Safatle faz uma ressalva. Ele diz que “há um uso restrito do conceito (populismo) que talvez deva ser conservado por retratar um risco de bloqueio em processos de transformação social, referente aos arranjos nos quais o poder converge para o fortalecimento de um polo altamente centralizado e personalizado, normalmente o Poder Executivo”. Na verdade, essa “ressalva” é um mea-culpa tímido, muito do sem-vergonha, convenhamos.
Quando um populista se impõe – conclui Safatle – “como foi o caso na Venezuela, a transferência do poder em direção a instâncias autônomas de democracia direta não se completa. No entanto, nem nas democracias que conhecemos isso ainda ocorre”.
Isso que eu chamo de fechar com chave de ouro. Dá vontade de escrever mil vezes: “No entanto, nem nas democracias que conhecemos isso ainda ocorre”. Lembrou-me uma entrevista do próprio Chávez ao jornalista Keneddy Alencar, onde o caudilho-populista garantia que Cuba dava um exemplo de democracia para os EUA. Não estou brincando, é serio mesmo.
Depois do Bingo, o dilúvio.
O erro é pensar que os populistas de esquerda (o artigo de Safatle é “safado” porque afaga e apedreja) são melhores que os populistas de direita.
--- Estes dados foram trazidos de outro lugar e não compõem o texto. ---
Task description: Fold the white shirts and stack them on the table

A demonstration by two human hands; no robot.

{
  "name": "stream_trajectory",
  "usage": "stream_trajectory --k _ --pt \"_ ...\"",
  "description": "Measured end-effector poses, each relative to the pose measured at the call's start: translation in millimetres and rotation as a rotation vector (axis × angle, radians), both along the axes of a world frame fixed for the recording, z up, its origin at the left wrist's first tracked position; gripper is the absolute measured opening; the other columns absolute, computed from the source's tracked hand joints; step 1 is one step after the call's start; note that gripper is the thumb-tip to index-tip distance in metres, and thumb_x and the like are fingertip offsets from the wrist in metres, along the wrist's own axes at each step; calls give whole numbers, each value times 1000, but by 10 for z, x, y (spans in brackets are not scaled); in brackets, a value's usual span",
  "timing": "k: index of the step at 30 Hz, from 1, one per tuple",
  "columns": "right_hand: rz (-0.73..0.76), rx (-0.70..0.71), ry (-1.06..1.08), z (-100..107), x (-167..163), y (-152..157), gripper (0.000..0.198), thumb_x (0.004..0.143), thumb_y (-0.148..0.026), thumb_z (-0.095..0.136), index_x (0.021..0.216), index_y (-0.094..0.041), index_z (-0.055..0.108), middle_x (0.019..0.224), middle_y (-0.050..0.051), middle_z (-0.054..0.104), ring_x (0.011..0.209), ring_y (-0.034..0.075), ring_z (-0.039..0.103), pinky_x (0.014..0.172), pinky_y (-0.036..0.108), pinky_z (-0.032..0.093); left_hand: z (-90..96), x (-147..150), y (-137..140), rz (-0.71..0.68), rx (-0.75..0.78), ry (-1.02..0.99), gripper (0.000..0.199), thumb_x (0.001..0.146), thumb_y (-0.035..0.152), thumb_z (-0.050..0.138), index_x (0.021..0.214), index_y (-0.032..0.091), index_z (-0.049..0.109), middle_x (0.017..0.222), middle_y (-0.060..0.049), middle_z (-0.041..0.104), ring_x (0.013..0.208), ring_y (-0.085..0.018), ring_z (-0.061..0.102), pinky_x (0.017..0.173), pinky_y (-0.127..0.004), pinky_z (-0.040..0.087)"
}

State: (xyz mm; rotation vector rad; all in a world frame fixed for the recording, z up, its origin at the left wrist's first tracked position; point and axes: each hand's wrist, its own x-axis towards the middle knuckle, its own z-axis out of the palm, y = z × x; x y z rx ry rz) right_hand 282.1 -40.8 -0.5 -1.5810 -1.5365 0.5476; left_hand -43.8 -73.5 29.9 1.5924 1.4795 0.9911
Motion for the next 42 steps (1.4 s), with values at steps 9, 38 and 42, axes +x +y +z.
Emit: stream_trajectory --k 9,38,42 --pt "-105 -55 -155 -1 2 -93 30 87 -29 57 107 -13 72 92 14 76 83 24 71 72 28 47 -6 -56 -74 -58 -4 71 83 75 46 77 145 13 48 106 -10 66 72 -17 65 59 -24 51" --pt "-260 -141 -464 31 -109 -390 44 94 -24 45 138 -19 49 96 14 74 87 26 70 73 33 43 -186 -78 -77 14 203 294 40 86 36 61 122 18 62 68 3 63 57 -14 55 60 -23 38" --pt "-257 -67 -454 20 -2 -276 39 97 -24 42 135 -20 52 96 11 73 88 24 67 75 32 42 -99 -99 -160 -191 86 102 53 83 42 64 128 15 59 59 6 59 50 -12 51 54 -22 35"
Tirante a histeria ideológica que existe por trás desse raciocínio, eu torço sinceramente para que o terremoto realmente aconteça. A democracia, tal qual nós a conhecemos, e aí eu concordo com Safatle, é muito frágil e sujeita a arranjos canhestros. Chegou à exaustão. Basta um piparote bem dado, no tempo e na condição adequados, para que a mentira que irrompe do povo para o povo e pelo povo voe pelos ares. Não vai ser difícil reinventá-la com o mesmo nome sob qualquer pretexto autoritário. A retórica dos populistas – isso é tão certo como o sol que nasce todo dia – dará um jeito de assentar a democracia em qualquer terreno. Pensando bem, começar a partir da terra arrasada, às vezes, pode ser uma alternativa melhor do que administrar ruínas carcomidas e condenadas pelo próprio peso do uso e do abuso.
Bem, de qualquer forma, precisando de testosterona é só me procurar. Meu primeiro ato populista vai ser demolir a Praça dos Três Poderes. No lugar, instalarei uma piroca gigante, onde vou empalar meus inimigos, e os amontoarei feito rebotalhos de charque, carne de segunda e terceira, uns sobre os outros. O Povão vai delirar. Vladimir Safatle escreverá (talvez eu nem precise obrigá-lo a escrever) um artigo cujo título será: O Espetão Grego da Democracia. Viva a Democracia!